CS 202 Lecture 27 – pointers II

pete > courses > CS 202 Spring 24 > Lecture 27: pointers II

Lecture 27: pointers II

Goals

use pointers with structs
use the -> operator to make accessing struct fields cleaner
describe how strings are represented in C
embed arbitrary binary data in a C string

I mentioned last time that, in practice, structs and arrays are rarely passed as parameters

and instead pointers to structs and arrays are preferred

let’s first look at a program where the structs are passed by value: struct-param.c

this is the same struct to represent 2D points we saw a few lectures ago

this time, main creates two points, a and b, and initializes them to (0,0) and (4,3)

then it calls dist_squared to calculate the distance between them, squared (because introducing square root would require floating point operations and it’s unnecessarily complicating right now)

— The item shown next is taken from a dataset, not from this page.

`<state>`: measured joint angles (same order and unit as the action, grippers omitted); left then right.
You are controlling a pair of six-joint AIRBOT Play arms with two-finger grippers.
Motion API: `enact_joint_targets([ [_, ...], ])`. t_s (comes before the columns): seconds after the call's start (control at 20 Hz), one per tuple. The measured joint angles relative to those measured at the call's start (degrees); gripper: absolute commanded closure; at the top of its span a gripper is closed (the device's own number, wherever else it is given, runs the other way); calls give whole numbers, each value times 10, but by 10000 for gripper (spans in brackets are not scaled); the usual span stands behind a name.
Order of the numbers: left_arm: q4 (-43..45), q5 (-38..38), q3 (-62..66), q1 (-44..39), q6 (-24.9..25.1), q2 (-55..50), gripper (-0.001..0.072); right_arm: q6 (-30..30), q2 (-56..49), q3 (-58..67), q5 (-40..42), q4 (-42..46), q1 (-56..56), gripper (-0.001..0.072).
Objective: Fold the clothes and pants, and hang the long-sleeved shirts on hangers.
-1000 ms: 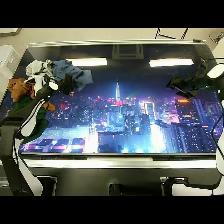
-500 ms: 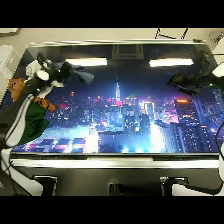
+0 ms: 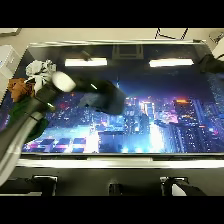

were we to look at the assembly, we would see both fields of a and both fields of b pushed onto the stack

struct-param.s

in this example, that’s not terribly onerous

but if they were huge structs, it would be terribly onerous

especially for an operation like this where we’re just going to read a few fields and do some math

as mentioned last time, it’s more efficient to pass the address of the struct instead of the struct itself

we achieve this in the predictable way: struct-param-pointer.c

(for the time being, ignore the dist_squared_better function at the bottom)

instead of passing a and b to the function, we pass &a and &b (line 24)

instead of accepting parameters of type struct point, the function accepts parameters of type struct point * (lines 10 and 27)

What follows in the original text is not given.